Connect a standalone Indexima cluster to a kerberized instance
Kerberos configuration on Indexima cluster
For example, on CentOS
yum install krb5-workstation
Edit /etc/krb5.conf file
- Modify default domain
- admin_server and kdc location
- Possible problems
- Comment renew_lifetime parameter
- Modify default_ccache_name to use /tmp directory and not keyring
HDFS configuration
You will have to choose a user and a keytab to connect to your kerberized cluster. This user needs to be declared as a proxy user in your HDFS configuration.
After modification, you will need to restart your HDFS cluster.
Example of impala as a proxy user :
<property>
<name>hadoop.impala.indexima.groups</name>
<value>*</value>
</property>
<property>
<name>hadoop.impala.knox.groups</name>
<value>*</value>
</property
Galactica configuration modification
jaas.conf
You can create a keytab for indexima on your kerberized cluster or use the keytab.

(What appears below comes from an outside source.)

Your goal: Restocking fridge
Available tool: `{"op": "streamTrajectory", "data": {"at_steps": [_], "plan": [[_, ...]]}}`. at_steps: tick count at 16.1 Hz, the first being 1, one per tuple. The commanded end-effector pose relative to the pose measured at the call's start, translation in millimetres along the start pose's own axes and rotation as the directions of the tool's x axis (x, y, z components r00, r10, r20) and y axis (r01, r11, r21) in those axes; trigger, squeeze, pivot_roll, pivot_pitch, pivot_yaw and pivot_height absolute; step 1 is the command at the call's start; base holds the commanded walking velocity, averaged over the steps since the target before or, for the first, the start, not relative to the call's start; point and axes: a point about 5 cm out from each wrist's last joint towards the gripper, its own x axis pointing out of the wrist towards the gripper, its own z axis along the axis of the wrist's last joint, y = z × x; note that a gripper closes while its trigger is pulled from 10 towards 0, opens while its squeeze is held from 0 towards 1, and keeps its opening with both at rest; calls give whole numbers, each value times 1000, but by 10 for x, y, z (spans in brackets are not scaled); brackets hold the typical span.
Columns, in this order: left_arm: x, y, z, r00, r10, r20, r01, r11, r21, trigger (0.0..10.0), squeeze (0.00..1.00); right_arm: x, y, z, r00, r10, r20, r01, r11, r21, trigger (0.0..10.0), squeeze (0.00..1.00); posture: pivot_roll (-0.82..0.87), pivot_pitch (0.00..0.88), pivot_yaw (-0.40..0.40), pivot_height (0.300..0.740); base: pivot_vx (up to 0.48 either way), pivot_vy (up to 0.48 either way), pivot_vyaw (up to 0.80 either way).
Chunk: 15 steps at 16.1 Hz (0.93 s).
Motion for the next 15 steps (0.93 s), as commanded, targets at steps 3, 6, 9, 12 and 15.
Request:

You need to copy your keytab on each machine from the Indexima cluster.
Create a jaas.conf file.
com.sun.security.jgss.initiate {
com.sun.security.auth.module.Krb5LoginModule required
principal="impala/ipadress@DOMAIN.COM"
keyTab="/etc/security/keytabs/impala.keytab"
useKeyTab=true
storeKey=true
debug=true;
};
Galactica-env.sh
Add the following line
export NODESERVER_JVM_OPTIONS="-Djava.security.auth.login.config=/opt/k/work/indexima/galactica/jaas.conf -Djavax.security.auth.useSubjectCredsOnly=false"
Additional actions to connect to a Kerberized Impala
Execute a manual Kinit
Depending on your Impala driver version (2.5.5.1007), you will need to do a manual kinit with the user your choose to connect on your Impala cluster.
kinit -kt ... (specify your user and keytab)
Table creation from Impala
create table from_impala from my_impala_table
IN 'jdbc:impala://impala_server_adress:impalaPort;AuthMech=1;KrbRealm=XXX.COM;KrbHostFQDN=ip-FQDN-adress-;KrbServiceName=impala'
(index(id1))
Table load from Impala
You can load data from Impala by doing a JDBC load but it is more efficient to use an HDFS load
load data inpath 'hdfs://ipadress:8020/user/hive/warehouse/xxx' into table from_impala format parquet
Help for debug purposes
impala-shell installation
This section is not mandatory but may be useful for debugging purposes.
yum install python-pip gcc gcc-c++ cyrus-sasl-devel
python pip install impala-shell
Try to connect to remote Impala instance
kinit -kt ... (your keytab) ...
impala-shell -k
Check if you can browse tables and data from Impala.